Matrix Algebra and Linear Models

Week 2 - Testing Linear Models

Question 2.1.1

set.seed(12345)
g <- 9.8 ## meters per second
h0 <- 56.67
v0 <- 0
n <- 25
tt <- seq(0,3.4,len=n) ##time in secs, t is a base function
y <- h0 + v0*tt - 0.5*g*tt^2 + rnorm(n,sd=1)

Now we act as if we didn’t know h0, v0 and -0.5*g and use regression to estimate these. We can rewrite the model as y = b0 + b1 t + b2 t^2 + e and obtain the LSE we have used in this class. Note that g = -2 b2.

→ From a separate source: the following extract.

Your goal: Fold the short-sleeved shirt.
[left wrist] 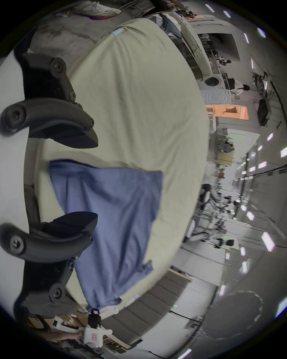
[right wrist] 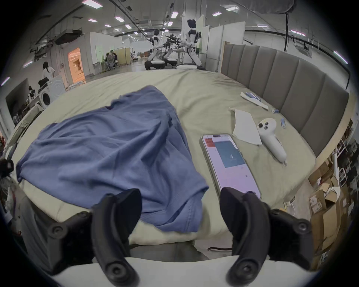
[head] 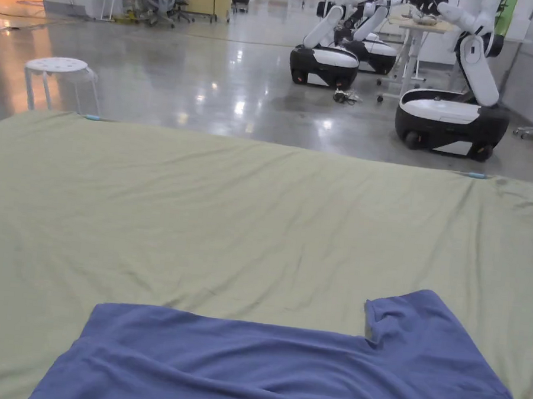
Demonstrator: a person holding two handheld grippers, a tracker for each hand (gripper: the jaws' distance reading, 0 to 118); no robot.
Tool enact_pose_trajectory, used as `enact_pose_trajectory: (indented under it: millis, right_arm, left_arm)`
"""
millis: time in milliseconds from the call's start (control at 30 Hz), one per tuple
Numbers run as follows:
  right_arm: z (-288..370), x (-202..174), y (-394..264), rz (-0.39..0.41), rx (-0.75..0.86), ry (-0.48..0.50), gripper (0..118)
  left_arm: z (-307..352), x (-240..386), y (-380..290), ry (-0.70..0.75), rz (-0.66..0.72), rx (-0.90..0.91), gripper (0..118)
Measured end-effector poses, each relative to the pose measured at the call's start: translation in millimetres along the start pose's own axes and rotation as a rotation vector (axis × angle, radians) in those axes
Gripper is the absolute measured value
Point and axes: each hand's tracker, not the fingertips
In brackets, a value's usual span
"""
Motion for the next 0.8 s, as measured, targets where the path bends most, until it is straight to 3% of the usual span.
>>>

To obtain the LSE in R we could write:

X <- cbind(1, tt, tt^2)
A <- solve(crossprod(X), t(X))

Given how we have defined A, which of the following is the LSE of g, the acceleration due to gravity (suggestion: try the code in R)?

-2 * (A %*% y)

##           [,1]
##    -113.028558
## tt   -1.035275
##      10.168842

Question 2.1.2

In the lines of code above, there was a call to a random function rnorm(). This means that each time the lines of code above are repeated, the estimate of g will be different.

Use the code above in conjunction with the function replicate() to generate 100,000 Monte Carlo simulated datasets. For each dataset compute an estimate of g (remember to multiply by -2)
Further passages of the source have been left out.